PROBLEM TO WORK ON
Write out the whole listing exactly.
DATA BELOW section start
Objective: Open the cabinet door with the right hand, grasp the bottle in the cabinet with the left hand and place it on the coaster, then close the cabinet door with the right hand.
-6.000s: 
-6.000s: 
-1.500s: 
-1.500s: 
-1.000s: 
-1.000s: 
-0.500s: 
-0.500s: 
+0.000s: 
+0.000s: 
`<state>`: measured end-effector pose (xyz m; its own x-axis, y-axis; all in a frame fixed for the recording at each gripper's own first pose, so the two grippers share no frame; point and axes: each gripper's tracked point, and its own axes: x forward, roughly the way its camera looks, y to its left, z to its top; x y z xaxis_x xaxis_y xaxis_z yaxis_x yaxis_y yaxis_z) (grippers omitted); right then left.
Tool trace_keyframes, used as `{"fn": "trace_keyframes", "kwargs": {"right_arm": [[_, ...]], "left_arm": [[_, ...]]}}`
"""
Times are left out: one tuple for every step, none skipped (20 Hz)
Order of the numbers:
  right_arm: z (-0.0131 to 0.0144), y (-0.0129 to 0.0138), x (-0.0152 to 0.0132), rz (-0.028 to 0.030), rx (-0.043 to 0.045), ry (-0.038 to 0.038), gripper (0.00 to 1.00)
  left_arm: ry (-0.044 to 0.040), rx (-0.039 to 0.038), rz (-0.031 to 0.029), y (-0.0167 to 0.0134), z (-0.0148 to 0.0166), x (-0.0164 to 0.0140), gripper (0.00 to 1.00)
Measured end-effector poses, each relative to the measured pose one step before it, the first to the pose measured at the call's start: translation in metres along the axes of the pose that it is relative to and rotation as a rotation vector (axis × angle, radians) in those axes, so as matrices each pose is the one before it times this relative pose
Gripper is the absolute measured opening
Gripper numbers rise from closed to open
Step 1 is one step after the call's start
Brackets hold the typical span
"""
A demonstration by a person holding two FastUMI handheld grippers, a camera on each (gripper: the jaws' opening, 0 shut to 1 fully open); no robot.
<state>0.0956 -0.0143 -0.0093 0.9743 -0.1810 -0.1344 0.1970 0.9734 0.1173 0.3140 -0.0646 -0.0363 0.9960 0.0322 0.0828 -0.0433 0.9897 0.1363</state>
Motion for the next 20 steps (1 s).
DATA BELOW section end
YOUR RESPONSE
Objective: Open the cabinet door with the right hand, grasp the bottle in the cabinet with the left hand and place it on the coaster, then close the cabinet door with the right hand.
-6.000s: 
-6.000s: 
-1.500s: 
-1.500s: 
-1.000s: 
-1.000s: 
-0.500s: 
-0.500s: 
+0.000s: 
+0.000s: 
`<state>`: measured end-effector pose (xyz m; its own x-axis, y-axis; all in a frame fixed for the recording at each gripper's own first pose, so the two grippers share no frame; point and axes: each gripper's tracked point, and its own axes: x forward, roughly the way its camera looks, y to its left, z to its top; x y z xaxis_x xaxis_y xaxis_z yaxis_x yaxis_y yaxis_z) (grippers omitted); right then left.
Tool trace_keyframes, used as `{"fn": "trace_keyframes", "kwargs": {"right_arm": [[_, ...]], "left_arm": [[_, ...]]}}`
"""
Times are left out: one tuple for every step, none skipped (20 Hz)
Order of the numbers:
  right_arm: z (-0.0131 to 0.0144), y (-0.0129 to 0.0138), x (-0.0152 to 0.0132), rz (-0.028 to 0.030), rx (-0.043 to 0.045), ry (-0.038 to 0.038), gripper (0.00 to 1.00)
  left_arm: ry (-0.044 to 0.040), rx (-0.039 to 0.038), rz (-0.031 to 0.029), y (-0.0167 to 0.0134), z (-0.0148 to 0.0166), x (-0.0164 to 0.0140), gripper (0.00 to 1.00)
Measured end-effector poses, each relative to the measured pose one step before it, the first to the pose measured at the call's start: translation in metres along the axes of the pose that it is relative to and rotation as a rotation vector (axis × angle, radians) in those axes, so as matrices each pose is the one before it times this relative pose
Gripper is the absolute measured opening
Gripper numbers rise from closed to open
Step 1 is one step after the call's start
Brackets hold the typical span
"""
A demonstration by a person holding two FastUMI handheld grippers, a camera on each (gripper: the jaws' opening, 0 shut to 1 fully open); no robot.
<state>0.0956 -0.0143 -0.0093 0.9743 -0.1810 -0.1344 0.1970 0.9734 0.1173 0.3140 -0.0646 -0.0363 0.9960 0.0322 0.0828 -0.0433 0.9897 0.1363</state>
Motion for the next 20 steps (1 s).

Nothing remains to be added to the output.